While I was in New York I went to two Michelin-starred restaurants with lengthy 'modernist' tasting menus – Momofuku Ko and Corton – and both times I found them less enjoyable than much cheaper meals. The amount of money I was paying for each fussy little mouthful was a calculation that weighed on me too heavily as I tried and failed to wring from it the quantity of pleasure that I felt I was owed. So what hope did I ever have of whole-heartedly appreciating this durian? Even before the economic awkwardness around the leftovers, the price was just too high.

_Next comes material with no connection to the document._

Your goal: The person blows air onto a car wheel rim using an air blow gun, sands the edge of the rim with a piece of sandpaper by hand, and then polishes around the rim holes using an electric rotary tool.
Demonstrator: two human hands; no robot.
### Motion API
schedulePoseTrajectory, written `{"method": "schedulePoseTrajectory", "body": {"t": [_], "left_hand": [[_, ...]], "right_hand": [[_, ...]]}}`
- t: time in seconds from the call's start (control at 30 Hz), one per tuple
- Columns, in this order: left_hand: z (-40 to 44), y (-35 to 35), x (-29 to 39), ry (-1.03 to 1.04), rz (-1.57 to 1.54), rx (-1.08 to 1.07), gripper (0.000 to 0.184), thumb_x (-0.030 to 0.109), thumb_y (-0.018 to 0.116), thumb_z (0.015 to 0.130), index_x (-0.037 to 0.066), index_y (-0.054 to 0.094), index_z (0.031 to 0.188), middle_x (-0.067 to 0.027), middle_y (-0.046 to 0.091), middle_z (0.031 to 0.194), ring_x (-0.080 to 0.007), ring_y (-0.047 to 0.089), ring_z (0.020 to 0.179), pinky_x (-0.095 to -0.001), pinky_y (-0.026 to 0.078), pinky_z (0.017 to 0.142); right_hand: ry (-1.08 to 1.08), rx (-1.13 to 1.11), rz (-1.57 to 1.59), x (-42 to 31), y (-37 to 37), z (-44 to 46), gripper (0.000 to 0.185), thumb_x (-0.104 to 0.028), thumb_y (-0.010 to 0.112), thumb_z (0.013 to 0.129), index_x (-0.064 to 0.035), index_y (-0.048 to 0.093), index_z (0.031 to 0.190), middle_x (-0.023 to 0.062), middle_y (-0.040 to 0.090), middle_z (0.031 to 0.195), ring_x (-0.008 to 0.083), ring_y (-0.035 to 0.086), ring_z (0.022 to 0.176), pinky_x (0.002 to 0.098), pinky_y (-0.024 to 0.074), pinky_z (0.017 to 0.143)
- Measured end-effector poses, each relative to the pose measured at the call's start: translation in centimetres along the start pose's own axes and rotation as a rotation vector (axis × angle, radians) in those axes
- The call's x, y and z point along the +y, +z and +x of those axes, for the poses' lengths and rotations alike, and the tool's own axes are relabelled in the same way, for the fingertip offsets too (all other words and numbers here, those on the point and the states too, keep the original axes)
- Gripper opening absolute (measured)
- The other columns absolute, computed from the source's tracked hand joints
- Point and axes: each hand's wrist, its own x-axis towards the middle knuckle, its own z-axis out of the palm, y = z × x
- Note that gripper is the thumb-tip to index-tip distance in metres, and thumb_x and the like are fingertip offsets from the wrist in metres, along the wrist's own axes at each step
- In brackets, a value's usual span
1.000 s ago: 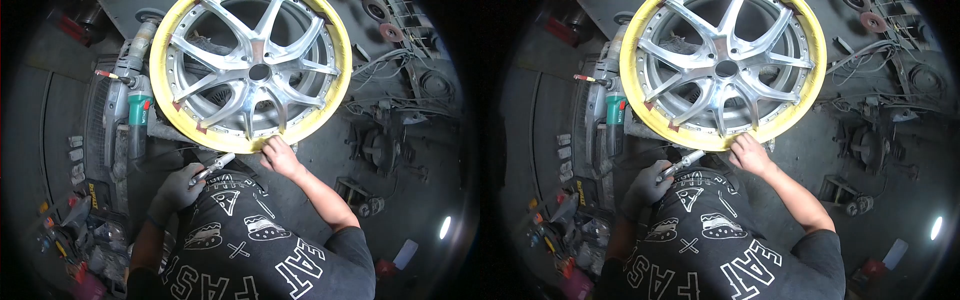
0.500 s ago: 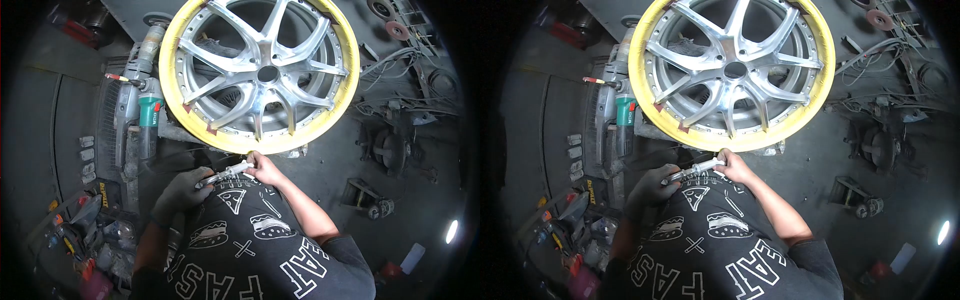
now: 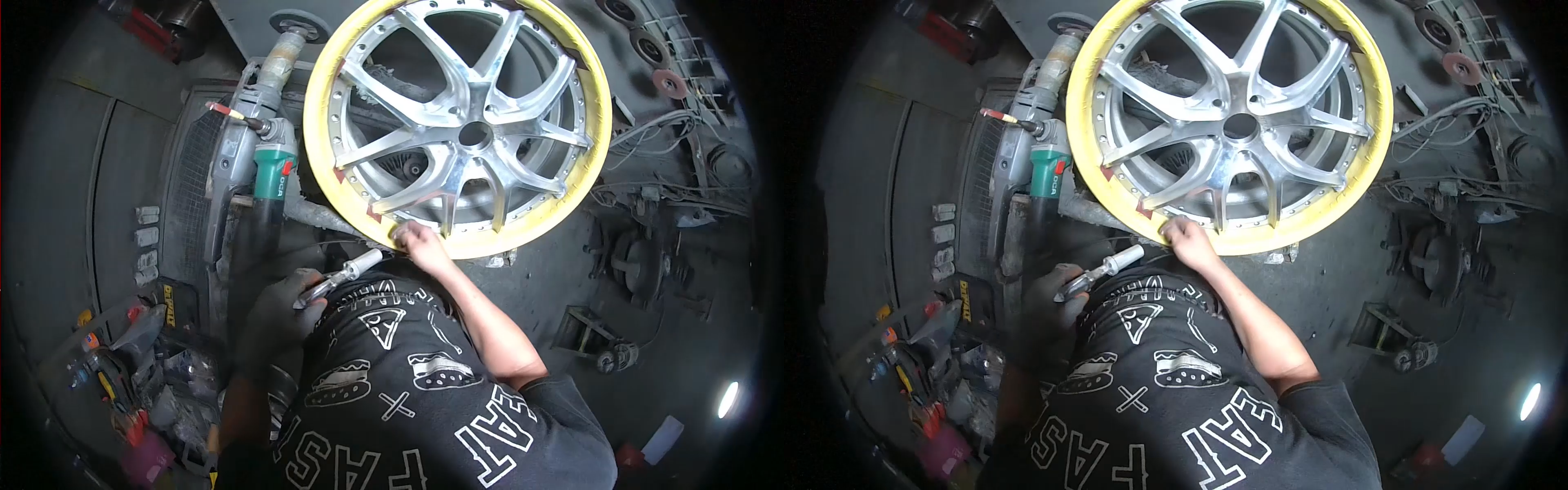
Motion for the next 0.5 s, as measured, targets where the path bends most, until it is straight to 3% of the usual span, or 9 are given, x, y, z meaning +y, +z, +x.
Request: {"method": "schedulePoseTrajectory", "body": {"t": [0.07, 0.13, 0.2, 0.33, 0.4, 0.5], "left_hand": [[-0.2, -1.1, -0.1, -0.007, -0.026, -0.007, 0.028, 0.007, 0.066, 0.078, 0.0, 0.06, 0.105, -0.0188, 0.064, 0.091, -0.0334, 0.066, 0.083, -0.0373, 0.05, 0.072], [-0.4, -1.7, -0.5, -0.006, -0.05, -0.015, 0.028, 0.006, 0.065, 0.078, -0.001, 0.059, 0.105, -0.0185, 0.064, 0.088, -0.0304, 0.066, 0.081, -0.0346, 0.049, 0.071], [-0.4, -1.8, -1.0, 0.021, 0.017, -0.032, 0.027, 0.005, 0.065, 0.079, -0.001, 0.059, 0.105, -0.019, 0.064, 0.087, -0.0306, 0.066, 0.08, -0.0348, 0.049, 0.071], [-0.4, -2.2, -1.6, -0.006, -0.028, -0.047, 0.024, 0.005, 0.065, 0.081, -0.001, 0.058, 0.104, -0.0191, 0.064, 0.086, -0.0301, 0.066, 0.079, -0.0344, 0.049, 0.07], [-0.3, -2.3, -2.2, -0.094, -0.054, -0.09, 0.028, 0.011, 0.066, 0.081, 0.004, 0.059, 0.107, -0.0191, 0.066, 0.096, -0.0371, 0.065, 0.089, -0.0399, 0.052, 0.075], [-0.1, -2.5, -3.7, -0.042, -0.049, -0.091, 0.031, 0.012, 0.066, 0.082, 0.002, 0.058, 0.11, -0.0197, 0.067, 0.097, -0.0367, 0.065, 0.09, -0.0398, 0.052, 0.076]], "right_hand": [[0.081, 0.128, -0.457, -4.9, -0.7, -0.8, 0.03, -0.031, 0.062, 0.087, -0.0014, 0.065, 0.086, 0.0162, 0.066, 0.082, 0.0343, 0.065, 0.073, 0.0409, 0.0508, 0.068], [-0.414, 0.229, -0.631, -4.0, 0.5, -0.7, 0.029, -0.033, 0.067, 0.084, -0.0045, 0.064, 0.084, 0.0153, 0.064, 0.079, 0.0368, 0.063, 0.066, 0.0439, 0.0508, 0.061], [-0.585, 0.309, -0.819, -4.1, 2.0, -1.0, 0.025, -0.027, 0.069, 0.081, -0.0103, 0.068, 0.099, 0.0105, 0.061, 0.075, 0.0289, 0.064, 0.06, 0.0393, 0.0525, 0.057], [-0.53, 0.354, -0.894, -3.9, 3.4, -0.1, 0.025, -0.023, 0.069, 0.082, -0.0126, 0.069, 0.104, 0.01, 0.058, 0.073, 0.0294, 0.063, 0.06, 0.04, 0.0523, 0.055], [-0.522, 0.381, -0.886, -3.9, 3.6, 0.1, 0.023, -0.023, 0.07, 0.082, -0.0141, 0.069, 0.103, 0.01, 0.057, 0.074, 0.0296, 0.063, 0.059, 0.0404, 0.0517, 0.053], [-0.467, 0.285, -0.973, -4.3, 3.3, 0.4, 0.026, -0.016, 0.065, 0.079, -0.0094, 0.067, 0.104, 0.0118, 0.058, 0.08, 0.0293, 0.064, 0.066, 0.0412, 0.0523, 0.057]]}}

But then, as I left, the assistant gave me 10 ringgit change back from the 140 ringgit I gave him. He'd only charged me 130 ringgit for the durian. I'd clawed back another 4 ringgit from the purchase! Enough to buy a plate of char kwey teow better than anything I ate at Corton. In fact, if I ate enough hawker food, it would be almost like I was amortising the cost of the durian across the savings I was making on my other meals. Which is what I spent the rest of my time in Penang attempting to do. But by day 4 my appetite buckled under the pressure, and I was only able to eat three meals yesterday instead of my normal six to seven. They included a serving of Kek Seng Café's famous home-made durian ice cream, which I can recommend, if you ever come to Penang, as a considerably cheaper way of finding out whether you like durian or not.


Thursday, March 02, 2017

This summer I'm hoping to get a dog, and once I do it will be harder for me to travel, so I decided I had better take the Trip of a Lifetime beforehand. This was supposed to slide neatly in between deadlines for my new novel, although that didn't quite work and I ended up having to submit the latest draft from a guesthouse in Mae Hong Son. I've just arrived in Penang after nine days in northern Thailand.

The best thing I ate in Thailand, out of 79 separate dishes, was nam prik ong at Sorn Chai in Chiang Mai. I heard about Sorn Chai from the EatingAsia blog, who evoke it better than I can. I was emotionally shaken by this nam prik ong.

The worst thing I ate in Thailand was nam phia at Laap Chiang Mai which is not in Chiang Mai but in Mae Hong Son. This is an algae-green condiment drawn from the rumen of a cow. It was the most unpleasant thing I've ever been served in a restaurant context, worse than the boiled silkworm pupae soup I once had at Han Shin Pocha in Queens, worse even than Fernet Branca. However, I would still recommend Laap Chiang Mai! You don't have to eat the nam phia, and it came as part of a pretty memorable meal: raw laap, nam phrik kha, and pork intestines straight from the barbecue (which was placed out in front of the shop, practically in the road, like an attractive hitchhiker trying to wave down drivers).

I don't have much else of value to offer, because the best places I ate fell into one of two categories: either 1. I heard about it from EatingAsia, Austin Bush, or Eating Thai Food, who are all much more knowledgeable than I am; or 2. I took a punt on a place and loved the food but had no way of finding out the name because I don't read or speak Thai.

Among the latter I would count many of the best som tams (papaya salads) I had, such as the one pictured below, from a place on Thanon Panglor Nikom in Mae Hong Son. I like my som tam like I like my Scotch – flabbergastingly pungent – and these did not disappoint. It was only in the cab to the airport at the end of my time in Thailand that I learned how to request that style – "som tam pu pla ra" – but I was generally able to accomplish the same thing by gesturing frantically at the jar of salted black crabs.